Saved data entries
****************

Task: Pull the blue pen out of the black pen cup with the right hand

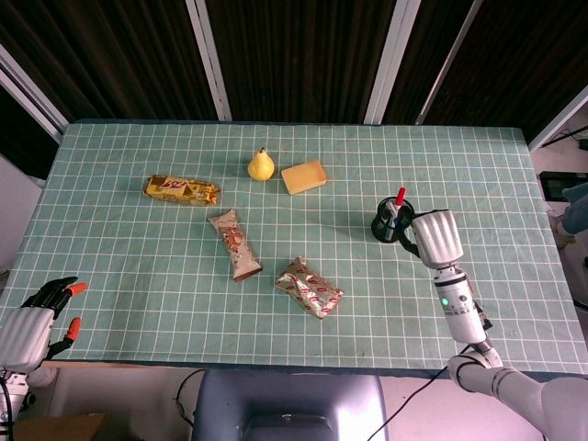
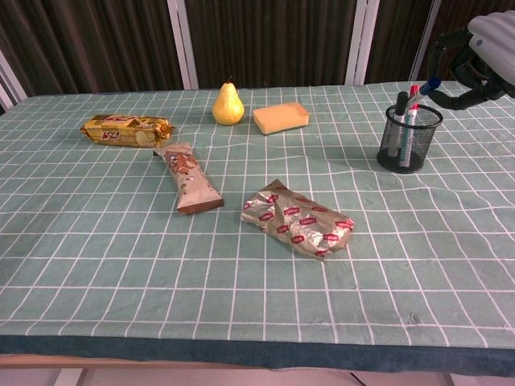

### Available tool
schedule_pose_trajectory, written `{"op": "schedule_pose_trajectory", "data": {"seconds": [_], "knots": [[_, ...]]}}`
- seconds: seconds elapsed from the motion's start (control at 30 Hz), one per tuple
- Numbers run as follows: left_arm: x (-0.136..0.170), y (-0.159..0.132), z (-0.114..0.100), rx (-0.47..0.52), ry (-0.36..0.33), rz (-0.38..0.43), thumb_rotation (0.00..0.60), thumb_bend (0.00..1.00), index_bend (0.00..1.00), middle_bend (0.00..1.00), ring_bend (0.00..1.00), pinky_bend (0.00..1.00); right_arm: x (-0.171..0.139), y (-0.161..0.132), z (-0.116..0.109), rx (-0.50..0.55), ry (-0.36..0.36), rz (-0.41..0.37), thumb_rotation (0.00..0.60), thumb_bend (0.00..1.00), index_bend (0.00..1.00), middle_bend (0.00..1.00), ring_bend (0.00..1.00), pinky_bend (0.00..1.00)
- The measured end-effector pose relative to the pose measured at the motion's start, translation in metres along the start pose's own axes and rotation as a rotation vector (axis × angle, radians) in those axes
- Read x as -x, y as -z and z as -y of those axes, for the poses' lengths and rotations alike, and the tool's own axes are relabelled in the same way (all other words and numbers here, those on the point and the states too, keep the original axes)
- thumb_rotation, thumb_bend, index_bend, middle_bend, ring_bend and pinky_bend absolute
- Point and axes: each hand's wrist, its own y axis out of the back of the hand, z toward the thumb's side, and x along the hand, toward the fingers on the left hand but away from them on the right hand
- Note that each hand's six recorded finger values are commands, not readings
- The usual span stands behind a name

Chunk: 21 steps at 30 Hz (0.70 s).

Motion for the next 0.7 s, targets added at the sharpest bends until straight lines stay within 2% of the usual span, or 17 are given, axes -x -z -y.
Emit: {"op": "schedule_pose_trajectory", "data": {"seconds": [0.23, 0.4, 0.53, 0.7], "knots": [[0.000, -0.001, 0.000, 0.001, 0.001, 0.003, 0.600, 0.47, 0.25, 0.15, 0.15, 0.36, -0.023, -0.040, -0.039, 0.090, 0.046, -0.087, 0.600, 0.99, 0.84, 1.00, 1.00, 1.00], [0.001, 0.000, 0.000, 0.005, 0.000, 0.004, 0.600, 0.47, 0.25, 0.15, 0.15, 0.36, -0.048, -0.070, -0.064, 0.103, 0.007, -0.172, 0.600, 0.99, 0.84, 1.00, 1.00, 1.00], [0.001, -0.001, 0.000, 0.007, 0.005, 0.007, 0.600, 0.47, 0.25, 0.15, 0.15, 0.36, -0.064, -0.080, -0.058, 0.007, -0.087, -0.234, 0.600, 1.00, 0.84, 1.00, 1.00, 1.00], [0.001, 0.000, 0.000, 0.014, 0.006, 0.007, 0.600, 0.47, 0.25, 0.15, 0.15, 0.36, -0.076, -0.080, -0.029, -0.149, -0.236, -0.268, 0.600, 0.99, 0.84, 1.00, 1.00, 1.00]]}}
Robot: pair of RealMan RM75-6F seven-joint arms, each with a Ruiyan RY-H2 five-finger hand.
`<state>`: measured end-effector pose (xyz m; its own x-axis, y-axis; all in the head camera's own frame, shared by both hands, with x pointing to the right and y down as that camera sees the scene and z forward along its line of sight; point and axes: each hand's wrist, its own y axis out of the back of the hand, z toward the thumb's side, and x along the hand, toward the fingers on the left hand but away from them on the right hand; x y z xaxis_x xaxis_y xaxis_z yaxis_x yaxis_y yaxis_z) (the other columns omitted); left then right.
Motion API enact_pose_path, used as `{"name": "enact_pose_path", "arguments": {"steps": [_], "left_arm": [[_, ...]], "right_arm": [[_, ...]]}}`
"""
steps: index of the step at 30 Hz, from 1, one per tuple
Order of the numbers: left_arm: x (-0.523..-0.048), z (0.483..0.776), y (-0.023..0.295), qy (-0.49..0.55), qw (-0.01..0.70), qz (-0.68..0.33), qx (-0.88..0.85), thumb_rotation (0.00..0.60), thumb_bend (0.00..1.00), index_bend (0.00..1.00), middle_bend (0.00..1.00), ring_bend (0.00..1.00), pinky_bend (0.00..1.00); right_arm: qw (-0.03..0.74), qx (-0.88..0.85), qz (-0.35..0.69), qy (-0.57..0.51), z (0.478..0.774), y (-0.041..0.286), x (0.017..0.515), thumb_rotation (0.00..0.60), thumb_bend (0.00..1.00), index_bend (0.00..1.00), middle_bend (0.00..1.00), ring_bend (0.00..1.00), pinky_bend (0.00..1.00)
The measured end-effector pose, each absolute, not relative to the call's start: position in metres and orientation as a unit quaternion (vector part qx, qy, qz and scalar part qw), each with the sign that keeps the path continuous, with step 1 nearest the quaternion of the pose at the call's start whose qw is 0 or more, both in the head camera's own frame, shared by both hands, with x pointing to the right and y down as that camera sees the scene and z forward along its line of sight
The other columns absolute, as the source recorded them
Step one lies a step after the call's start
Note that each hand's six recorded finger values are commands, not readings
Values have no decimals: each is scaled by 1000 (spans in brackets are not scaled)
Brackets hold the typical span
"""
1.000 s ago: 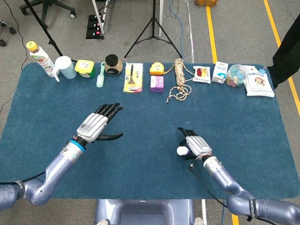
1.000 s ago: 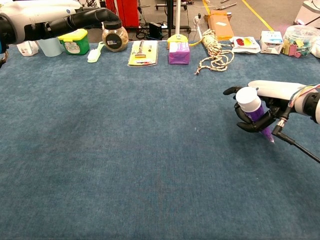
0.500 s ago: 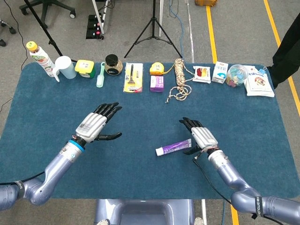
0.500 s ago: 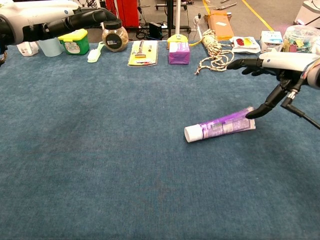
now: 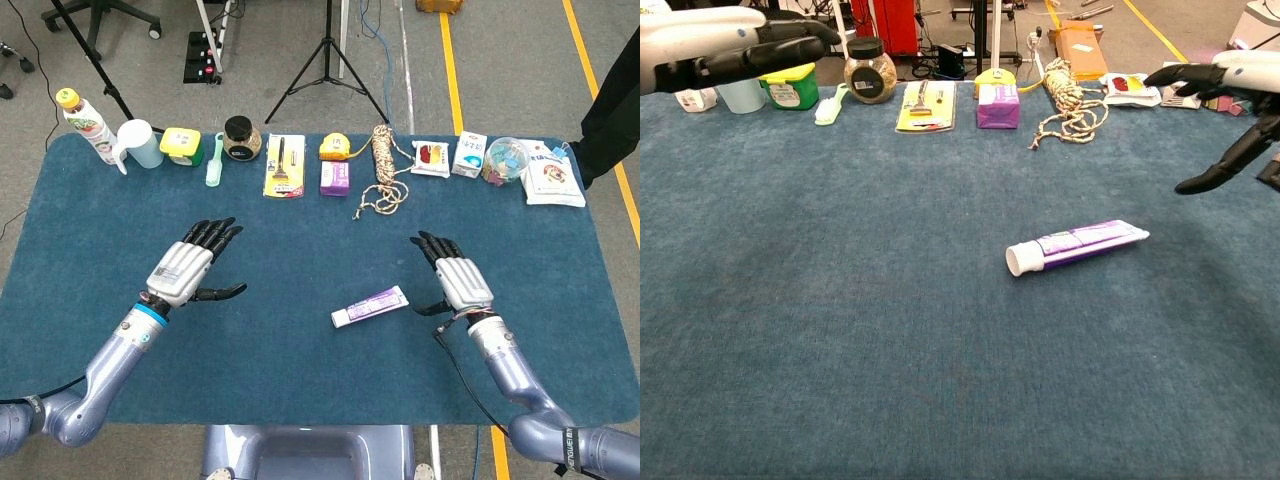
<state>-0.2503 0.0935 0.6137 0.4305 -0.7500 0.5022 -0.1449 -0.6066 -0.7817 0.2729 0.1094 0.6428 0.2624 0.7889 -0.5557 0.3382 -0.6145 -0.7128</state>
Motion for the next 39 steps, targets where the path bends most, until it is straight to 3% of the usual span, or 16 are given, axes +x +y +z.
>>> {"name": "enact_pose_path", "arguments": {"steps": [2, 5, 12, 18, 24, 39], "left_arm": [[-260, 613, 95, 290, 345, -462, -764, 13, 0, 0, 0, 0, 0], [-279, 610, 100, 299, 358, -486, -739, 103, 0, 0, 0, 0, 0], [-334, 596, 118, 345, 375, -521, -685, 194, 0, 0, 0, 0, 0], [-390, 579, 141, 396, 375, -549, -634, 221, 0, 0, 0, 0, 0], [-430, 568, 168, 407, 365, -580, -604, 227, 0, 0, 0, 0, 0], [-471, 553, 231, 402, 340, -618, -584, 253, 0, 0, 0, 0, 0]], "right_arm": [[251, -747, 482, -383, 640, 109, 282, 600, 126, 41, 3, 0, 0], [275, -727, 487, -398, 636, 111, 299, 600, 126, 147, 55, 29, 16], [318, -678, 511, -421, 633, 122, 343, 600, 127, 377, 206, 180, 164], [342, -647, 533, -424, 630, 140, 375, 600, 127, 424, 281, 264, 257], [355, -628, 551, -419, 623, 157, 397, 600, 127, 446, 312, 287, 258], [357, -588, 590, -423, 598, 211, 433, 600, 127, 474, 343, 298, 280]]}}
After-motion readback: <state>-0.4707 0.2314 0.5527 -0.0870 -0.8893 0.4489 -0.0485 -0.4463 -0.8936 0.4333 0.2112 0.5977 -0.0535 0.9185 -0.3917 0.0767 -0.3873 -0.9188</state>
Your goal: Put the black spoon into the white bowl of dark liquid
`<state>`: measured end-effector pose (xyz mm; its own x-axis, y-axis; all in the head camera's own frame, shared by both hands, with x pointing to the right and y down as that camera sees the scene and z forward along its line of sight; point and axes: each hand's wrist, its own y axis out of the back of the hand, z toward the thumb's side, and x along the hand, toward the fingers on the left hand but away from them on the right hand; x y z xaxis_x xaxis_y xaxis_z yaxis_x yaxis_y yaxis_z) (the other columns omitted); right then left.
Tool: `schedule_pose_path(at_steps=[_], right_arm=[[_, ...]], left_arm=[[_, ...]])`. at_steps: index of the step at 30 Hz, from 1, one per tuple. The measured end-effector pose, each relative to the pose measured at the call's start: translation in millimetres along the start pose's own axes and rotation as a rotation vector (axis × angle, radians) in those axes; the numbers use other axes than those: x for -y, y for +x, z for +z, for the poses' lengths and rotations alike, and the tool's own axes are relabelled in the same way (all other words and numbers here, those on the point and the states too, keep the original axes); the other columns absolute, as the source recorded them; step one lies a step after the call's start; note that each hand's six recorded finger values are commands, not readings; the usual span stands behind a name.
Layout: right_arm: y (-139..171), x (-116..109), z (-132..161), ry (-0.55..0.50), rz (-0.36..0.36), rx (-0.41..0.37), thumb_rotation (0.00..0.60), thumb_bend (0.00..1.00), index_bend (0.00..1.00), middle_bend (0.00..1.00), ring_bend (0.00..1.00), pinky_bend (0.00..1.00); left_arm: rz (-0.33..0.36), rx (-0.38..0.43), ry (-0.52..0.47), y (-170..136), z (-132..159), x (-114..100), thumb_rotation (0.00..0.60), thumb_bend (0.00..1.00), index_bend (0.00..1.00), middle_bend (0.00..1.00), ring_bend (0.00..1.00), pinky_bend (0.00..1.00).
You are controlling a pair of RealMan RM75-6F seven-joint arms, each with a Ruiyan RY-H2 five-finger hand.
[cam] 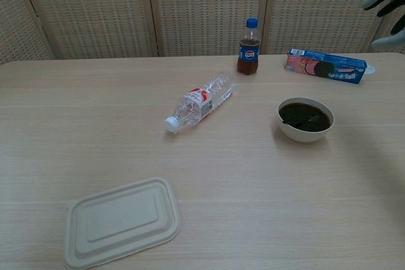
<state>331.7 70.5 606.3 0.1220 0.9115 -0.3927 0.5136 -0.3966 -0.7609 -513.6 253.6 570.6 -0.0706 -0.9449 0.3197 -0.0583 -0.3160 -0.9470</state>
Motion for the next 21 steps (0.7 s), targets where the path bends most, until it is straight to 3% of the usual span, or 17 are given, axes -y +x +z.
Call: schedule_pose_path(at_steps=[9,13,21], right_arm=[[43,0,-21,0.270,-0.108,-0.010,0.600,0.21,0.25,0.11,0.01,0.10],[66,11,-32,0.366,-0.089,0.002,0.600,0.21,0.17,0.04,0.00,0.01],[98,19,-43,0.453,-0.058,0.037,0.600,0.21,0.13,0.00,0.00,0.00]], left_arm=[[0.034,0.037,0.005,-1,9,-1,0.600,0.41,0.00,0.00,0.00,0.00],[0.030,0.053,-0.010,-4,14,1,0.600,0.41,0.00,0.00,0.00,0.00],[0.012,0.069,0.000,-9,20,5,0.600,0.41,0.00,0.00,0.00,0.00]])
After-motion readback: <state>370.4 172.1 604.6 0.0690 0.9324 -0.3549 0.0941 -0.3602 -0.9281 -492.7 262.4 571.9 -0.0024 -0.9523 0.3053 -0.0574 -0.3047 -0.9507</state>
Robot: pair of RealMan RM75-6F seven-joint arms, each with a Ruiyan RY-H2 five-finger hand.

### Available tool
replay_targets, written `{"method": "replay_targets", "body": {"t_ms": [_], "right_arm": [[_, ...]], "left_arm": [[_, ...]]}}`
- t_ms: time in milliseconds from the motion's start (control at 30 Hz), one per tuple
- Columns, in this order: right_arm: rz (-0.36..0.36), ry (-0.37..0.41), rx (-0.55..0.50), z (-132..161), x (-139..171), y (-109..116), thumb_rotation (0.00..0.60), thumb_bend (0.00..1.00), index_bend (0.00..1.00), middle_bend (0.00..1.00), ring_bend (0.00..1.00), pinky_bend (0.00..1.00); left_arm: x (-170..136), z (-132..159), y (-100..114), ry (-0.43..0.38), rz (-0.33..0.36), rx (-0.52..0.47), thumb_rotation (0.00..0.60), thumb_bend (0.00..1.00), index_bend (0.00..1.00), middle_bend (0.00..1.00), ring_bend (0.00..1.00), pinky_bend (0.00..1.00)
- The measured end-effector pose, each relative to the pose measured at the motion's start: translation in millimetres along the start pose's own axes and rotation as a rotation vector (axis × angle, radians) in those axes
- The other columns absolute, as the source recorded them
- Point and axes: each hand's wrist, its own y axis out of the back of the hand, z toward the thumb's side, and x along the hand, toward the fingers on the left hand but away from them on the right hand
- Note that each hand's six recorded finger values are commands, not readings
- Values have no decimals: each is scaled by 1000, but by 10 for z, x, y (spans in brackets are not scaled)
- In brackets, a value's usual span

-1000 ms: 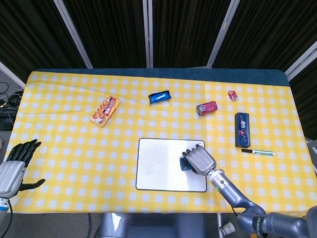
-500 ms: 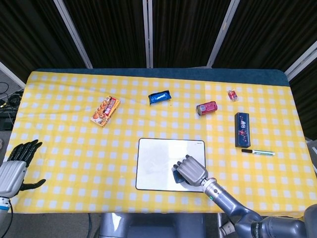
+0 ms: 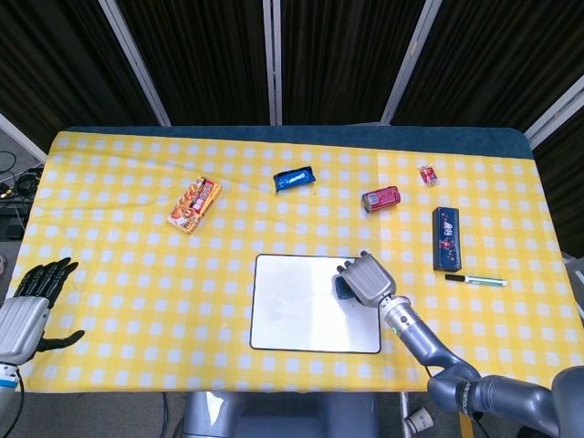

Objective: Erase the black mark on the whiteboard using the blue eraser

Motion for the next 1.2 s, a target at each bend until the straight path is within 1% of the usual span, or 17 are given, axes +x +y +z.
{"method": "replay_targets", "body": {"t_ms": [133, 300, 600, 733, 800, 900, 1067, 1200], "right_arm": [[28, 15, 12, 24, 51, -77, 600, 954, 660, 666, 584, 441], [47, 51, 10, 127, 107, -112, 600, 954, 660, 666, 584, 440], [97, 178, 16, 435, 368, -152, 600, 954, 659, 663, 584, 440], [90, 216, 28, 491, 470, -104, 600, 954, 658, 662, 584, 440], [72, 212, 22, 470, 487, -52, 600, 954, 658, 661, 584, 441], [27, 185, -6, 365, 517, 81, 600, 954, 652, 656, 584, 440], [-39, 106, -46, 5, 633, 264, 600, 953, 649, 653, 584, 440], [-54, 32, -63, -303, 752, 252, 600, 932, 643, 644, 583, 440]], "left_arm": [[-2, 13, -1, -4, 0, 2, 600, 0, 0, 0, 0, 0], [0, 21, -9, -5, -3, 2, 600, 0, 0, 0, 0, 0], [-2, 14, 0, -2, 0, 1, 600, 0, 0, 0, 0, 0], [-2, 17, 2, -3, 0, 0, 600, 0, 0, 0, 0, 0], [-3, 17, 3, -3, 1, 0, 600, 0, 0, 0, 0, 0], [-6, 14, 10, -2, 2, -3, 600, 0, 0, 0, 0, 0], [-12, 7, 37, -2, 11, -8, 600, 0, 0, 0, 0, 0], [-20, 7, 49, -4, 12, -11, 600, 0, 0, 0, 0, 0]]}}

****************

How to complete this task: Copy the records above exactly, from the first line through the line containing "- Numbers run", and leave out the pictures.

Your solution:
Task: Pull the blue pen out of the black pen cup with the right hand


### Available tool
schedule_pose_trajectory, written `{"op": "schedule_pose_trajectory", "data": {"seconds": [_], "knots": [[_, ...]]}}`
- seconds: seconds elapsed from the motion's start (control at 30 Hz), one per tuple
- Numbers run as follows: left_arm: x (-0.136..0.170), y (-0.159..0.132), z (-0.114..0.100), rx (-0.47..0.52), ry (-0.36..0.33), rz (-0.38..0.43), thumb_rotation (0.00..0.60), thumb_bend (0.00..1.00), index_bend (0.00..1.00), middle_bend (0.00..1.00), ring_bend (0.00..1.00), pinky_bend (0.00..1.00); right_arm: x (-0.171..0.139), y (-0.161..0.132), z (-0.116..0.109), rx (-0.50..0.55), ry (-0.36..0.36), rz (-0.41..0.37), thumb_rotation (0.00..0.60), thumb_bend (0.00..1.00), index_bend (0.00..1.00), middle_bend (0.00..1.00), ring_bend (0.00..1.00), pinky_bend (0.00..1.00)

The answer given here is complete.